PROBLEM: Word for word, transcribe the data below from the line with "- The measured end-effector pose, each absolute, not" to the line with "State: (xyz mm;", keeping both of those lines.
┌────────
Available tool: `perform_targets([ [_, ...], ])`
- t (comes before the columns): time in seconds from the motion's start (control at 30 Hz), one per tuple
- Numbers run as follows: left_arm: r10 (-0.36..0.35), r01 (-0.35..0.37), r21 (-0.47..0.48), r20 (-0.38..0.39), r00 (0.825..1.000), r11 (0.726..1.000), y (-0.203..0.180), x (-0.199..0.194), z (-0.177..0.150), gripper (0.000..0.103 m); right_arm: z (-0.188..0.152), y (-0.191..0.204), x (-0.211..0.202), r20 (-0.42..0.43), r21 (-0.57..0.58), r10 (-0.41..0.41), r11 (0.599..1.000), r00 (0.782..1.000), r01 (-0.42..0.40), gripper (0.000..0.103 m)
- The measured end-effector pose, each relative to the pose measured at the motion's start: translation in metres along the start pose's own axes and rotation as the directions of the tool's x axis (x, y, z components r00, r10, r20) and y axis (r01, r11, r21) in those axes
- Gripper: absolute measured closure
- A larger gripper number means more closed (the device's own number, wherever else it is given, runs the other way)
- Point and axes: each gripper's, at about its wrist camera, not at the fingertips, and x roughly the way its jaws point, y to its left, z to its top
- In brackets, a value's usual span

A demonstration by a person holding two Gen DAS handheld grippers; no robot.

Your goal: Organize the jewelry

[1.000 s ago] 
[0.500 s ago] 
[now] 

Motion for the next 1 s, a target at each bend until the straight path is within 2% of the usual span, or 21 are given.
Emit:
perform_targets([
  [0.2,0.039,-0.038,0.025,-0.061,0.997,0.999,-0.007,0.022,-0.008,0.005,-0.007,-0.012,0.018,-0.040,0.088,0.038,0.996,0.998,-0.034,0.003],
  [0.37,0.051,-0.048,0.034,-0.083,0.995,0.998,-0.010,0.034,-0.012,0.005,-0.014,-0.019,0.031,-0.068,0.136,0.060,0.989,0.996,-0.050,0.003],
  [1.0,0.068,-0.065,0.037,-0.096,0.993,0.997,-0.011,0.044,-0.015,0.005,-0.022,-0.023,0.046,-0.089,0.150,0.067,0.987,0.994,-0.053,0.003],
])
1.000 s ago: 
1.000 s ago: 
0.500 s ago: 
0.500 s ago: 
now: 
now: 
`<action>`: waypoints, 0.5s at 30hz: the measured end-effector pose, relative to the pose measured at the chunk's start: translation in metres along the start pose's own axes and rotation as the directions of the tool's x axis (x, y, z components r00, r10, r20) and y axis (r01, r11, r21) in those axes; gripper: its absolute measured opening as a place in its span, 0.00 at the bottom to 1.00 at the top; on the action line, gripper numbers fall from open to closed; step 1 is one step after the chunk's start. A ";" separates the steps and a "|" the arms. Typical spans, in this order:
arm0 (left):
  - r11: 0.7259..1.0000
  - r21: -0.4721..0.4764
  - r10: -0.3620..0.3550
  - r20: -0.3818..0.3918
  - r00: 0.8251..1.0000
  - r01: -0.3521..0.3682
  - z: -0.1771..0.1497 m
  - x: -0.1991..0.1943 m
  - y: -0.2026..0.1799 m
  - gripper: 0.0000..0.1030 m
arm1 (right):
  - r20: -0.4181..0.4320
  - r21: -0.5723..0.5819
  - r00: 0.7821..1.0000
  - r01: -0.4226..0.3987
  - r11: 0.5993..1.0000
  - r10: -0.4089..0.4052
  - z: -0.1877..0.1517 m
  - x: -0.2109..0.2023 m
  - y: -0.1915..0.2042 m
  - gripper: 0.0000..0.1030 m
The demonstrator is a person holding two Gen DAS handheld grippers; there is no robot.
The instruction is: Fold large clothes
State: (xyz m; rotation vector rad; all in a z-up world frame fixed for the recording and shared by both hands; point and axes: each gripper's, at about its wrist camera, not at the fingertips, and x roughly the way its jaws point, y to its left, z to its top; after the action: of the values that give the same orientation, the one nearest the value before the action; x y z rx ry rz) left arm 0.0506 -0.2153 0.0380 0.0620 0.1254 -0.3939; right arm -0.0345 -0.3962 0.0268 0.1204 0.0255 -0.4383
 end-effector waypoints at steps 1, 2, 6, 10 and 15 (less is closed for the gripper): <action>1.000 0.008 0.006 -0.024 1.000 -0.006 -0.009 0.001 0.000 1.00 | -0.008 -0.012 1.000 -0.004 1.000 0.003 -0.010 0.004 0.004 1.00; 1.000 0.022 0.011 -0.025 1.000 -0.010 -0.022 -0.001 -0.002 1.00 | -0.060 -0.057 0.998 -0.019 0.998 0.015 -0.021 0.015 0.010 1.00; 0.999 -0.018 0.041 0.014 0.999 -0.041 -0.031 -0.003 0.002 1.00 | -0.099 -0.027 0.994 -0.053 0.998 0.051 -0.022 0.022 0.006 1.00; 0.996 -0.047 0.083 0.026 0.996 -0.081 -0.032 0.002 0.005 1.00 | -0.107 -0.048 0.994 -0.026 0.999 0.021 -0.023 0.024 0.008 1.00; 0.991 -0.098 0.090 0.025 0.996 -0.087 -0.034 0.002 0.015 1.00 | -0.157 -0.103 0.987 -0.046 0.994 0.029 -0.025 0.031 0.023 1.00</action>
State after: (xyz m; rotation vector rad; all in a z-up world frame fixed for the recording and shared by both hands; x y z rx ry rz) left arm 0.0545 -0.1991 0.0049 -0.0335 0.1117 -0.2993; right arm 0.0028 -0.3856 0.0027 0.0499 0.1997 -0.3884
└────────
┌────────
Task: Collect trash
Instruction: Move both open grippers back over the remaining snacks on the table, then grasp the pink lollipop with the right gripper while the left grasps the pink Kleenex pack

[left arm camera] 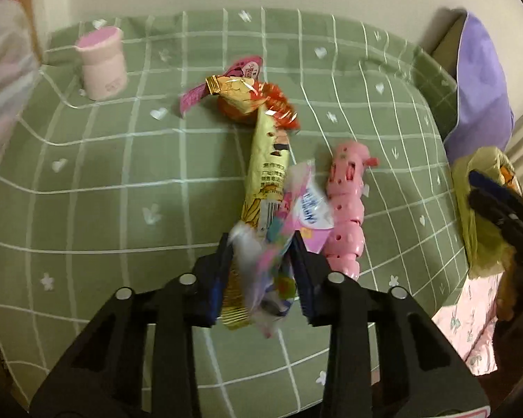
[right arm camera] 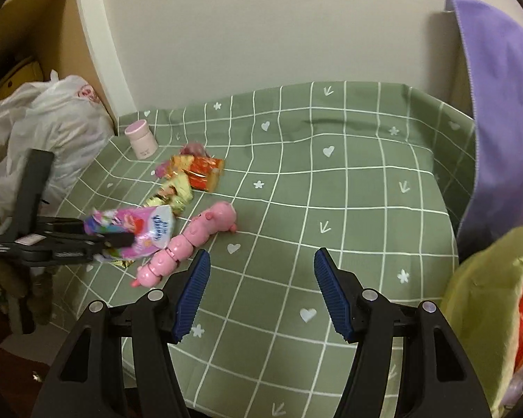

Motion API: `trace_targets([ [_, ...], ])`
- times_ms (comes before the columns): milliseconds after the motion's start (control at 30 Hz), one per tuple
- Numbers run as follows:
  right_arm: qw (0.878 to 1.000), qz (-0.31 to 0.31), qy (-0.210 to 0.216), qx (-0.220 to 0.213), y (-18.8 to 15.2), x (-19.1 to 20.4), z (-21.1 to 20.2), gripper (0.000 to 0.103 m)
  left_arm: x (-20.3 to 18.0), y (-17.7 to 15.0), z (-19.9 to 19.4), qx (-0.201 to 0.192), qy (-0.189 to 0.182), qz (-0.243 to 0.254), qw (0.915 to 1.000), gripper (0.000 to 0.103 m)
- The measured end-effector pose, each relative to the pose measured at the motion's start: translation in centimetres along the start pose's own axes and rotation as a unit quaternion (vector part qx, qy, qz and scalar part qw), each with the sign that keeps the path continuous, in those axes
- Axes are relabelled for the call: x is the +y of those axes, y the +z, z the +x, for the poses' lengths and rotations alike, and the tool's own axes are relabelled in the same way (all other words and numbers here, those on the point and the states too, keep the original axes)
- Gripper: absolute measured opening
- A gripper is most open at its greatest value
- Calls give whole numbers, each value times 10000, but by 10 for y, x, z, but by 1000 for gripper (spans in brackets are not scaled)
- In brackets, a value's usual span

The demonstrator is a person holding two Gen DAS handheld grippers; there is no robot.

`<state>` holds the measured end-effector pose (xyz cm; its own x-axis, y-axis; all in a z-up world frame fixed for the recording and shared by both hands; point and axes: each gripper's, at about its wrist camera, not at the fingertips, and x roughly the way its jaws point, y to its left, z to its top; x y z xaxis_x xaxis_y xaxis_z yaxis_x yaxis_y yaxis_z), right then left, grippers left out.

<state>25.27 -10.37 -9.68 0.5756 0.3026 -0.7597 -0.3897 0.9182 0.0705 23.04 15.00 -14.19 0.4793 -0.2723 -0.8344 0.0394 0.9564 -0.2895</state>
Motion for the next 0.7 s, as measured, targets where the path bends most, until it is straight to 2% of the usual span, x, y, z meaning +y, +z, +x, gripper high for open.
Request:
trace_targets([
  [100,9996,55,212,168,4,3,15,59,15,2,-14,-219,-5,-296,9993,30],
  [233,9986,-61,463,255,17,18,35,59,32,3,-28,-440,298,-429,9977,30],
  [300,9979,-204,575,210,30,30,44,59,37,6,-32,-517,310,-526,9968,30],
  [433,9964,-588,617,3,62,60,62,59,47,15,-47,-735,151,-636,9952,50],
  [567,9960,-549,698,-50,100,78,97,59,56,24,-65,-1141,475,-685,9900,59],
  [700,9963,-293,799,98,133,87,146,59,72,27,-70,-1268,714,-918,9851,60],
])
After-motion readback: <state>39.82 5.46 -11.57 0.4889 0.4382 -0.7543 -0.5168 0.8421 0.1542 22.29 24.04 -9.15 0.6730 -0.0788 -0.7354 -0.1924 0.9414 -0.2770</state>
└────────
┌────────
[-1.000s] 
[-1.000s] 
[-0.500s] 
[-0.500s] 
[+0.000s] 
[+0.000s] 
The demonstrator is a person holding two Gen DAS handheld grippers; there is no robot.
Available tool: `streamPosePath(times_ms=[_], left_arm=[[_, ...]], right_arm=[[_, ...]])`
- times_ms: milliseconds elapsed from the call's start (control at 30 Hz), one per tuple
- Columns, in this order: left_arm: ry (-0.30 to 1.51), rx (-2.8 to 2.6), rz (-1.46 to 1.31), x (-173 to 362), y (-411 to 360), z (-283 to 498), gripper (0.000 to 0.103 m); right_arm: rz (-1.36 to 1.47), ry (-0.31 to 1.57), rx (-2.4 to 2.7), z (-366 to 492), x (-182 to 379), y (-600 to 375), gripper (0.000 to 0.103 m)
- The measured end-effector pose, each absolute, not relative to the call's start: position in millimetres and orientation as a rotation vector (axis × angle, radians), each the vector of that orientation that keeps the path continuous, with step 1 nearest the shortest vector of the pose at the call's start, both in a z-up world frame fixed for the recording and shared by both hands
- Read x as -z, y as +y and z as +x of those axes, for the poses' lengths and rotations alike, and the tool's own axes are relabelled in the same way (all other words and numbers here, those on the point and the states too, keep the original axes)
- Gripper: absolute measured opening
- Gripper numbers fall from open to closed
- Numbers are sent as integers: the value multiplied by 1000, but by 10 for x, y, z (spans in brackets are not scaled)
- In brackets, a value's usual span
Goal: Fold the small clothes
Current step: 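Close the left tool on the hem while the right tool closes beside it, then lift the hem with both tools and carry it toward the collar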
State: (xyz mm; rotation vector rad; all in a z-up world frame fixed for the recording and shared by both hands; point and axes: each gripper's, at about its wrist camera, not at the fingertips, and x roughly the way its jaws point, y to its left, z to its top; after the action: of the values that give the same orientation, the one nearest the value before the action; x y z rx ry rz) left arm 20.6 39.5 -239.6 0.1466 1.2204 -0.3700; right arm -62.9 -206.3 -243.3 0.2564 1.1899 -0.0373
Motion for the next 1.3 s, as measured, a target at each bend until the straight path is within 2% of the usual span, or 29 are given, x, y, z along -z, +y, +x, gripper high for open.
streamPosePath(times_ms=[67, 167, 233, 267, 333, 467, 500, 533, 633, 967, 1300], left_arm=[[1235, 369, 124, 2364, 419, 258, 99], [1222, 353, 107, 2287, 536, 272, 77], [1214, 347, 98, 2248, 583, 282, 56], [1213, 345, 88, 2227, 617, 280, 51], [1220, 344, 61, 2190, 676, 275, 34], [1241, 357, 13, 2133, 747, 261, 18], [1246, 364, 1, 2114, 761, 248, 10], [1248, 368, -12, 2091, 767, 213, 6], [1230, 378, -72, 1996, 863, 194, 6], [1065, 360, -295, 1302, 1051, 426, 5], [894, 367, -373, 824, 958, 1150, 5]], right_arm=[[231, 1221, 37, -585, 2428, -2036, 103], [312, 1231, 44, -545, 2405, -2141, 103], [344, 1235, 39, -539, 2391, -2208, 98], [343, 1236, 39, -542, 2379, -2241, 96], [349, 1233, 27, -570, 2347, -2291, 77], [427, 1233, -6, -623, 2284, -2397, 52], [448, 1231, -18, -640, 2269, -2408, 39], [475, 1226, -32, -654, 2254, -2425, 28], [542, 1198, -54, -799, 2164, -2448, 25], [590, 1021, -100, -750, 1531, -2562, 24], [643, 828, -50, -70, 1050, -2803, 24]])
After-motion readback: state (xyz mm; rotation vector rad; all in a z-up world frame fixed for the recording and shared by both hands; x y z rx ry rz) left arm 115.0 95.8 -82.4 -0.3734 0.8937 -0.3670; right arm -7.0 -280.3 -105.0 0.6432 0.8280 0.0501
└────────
YOUR RESPONSE:
- The measured end-effector pose, each absolute, not relative to the call's start: position in millimetres and orientation as a rotation vector (axis × angle, radians), each the vector of that orientation that keeps the path continuous, with step 1 nearest the shortest vector of the pose at the call's start, both in a z-up world frame fixed for the recording and shared by both hands
- Read x as -z, y as +y and z as +x of those axes, for the poses' lengths and rotations alike, and the tool's own axes are relabelled in the same way (all other words and numbers here, those on the point and the states too, keep the original axes)
- Gripper: absolute measured opening
- Gripper numbers fall from open to closed
- Numbers are sent as integers: the value multiplied by 1000, but by 10 for x, y, z (spans in brackets are not scaled)
- In brackets, a value's usual span
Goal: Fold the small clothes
Current step: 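Close the left tool on the hem while the right tool closes beside it, then lift the hem with both tools and carry it toward the collar
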State: (xyz mm; rotation vector rad; all in a z-up world frame fixed for the recording and shared by both hands; point and axes: each gripper's, at about its wrist camera, not at the fingertips, and x roughly the way its jaws point, y to its left, z to its top; after the action: of the values that give the same orientation, the one nearest the value before the action; x y z rx ry rz) left arm 20.6 39.5 -239.6 0.1466 1.2204 -0.3700; right arm -62.9 -206.3 -243.3 0.2564 1.1899 -0.0373

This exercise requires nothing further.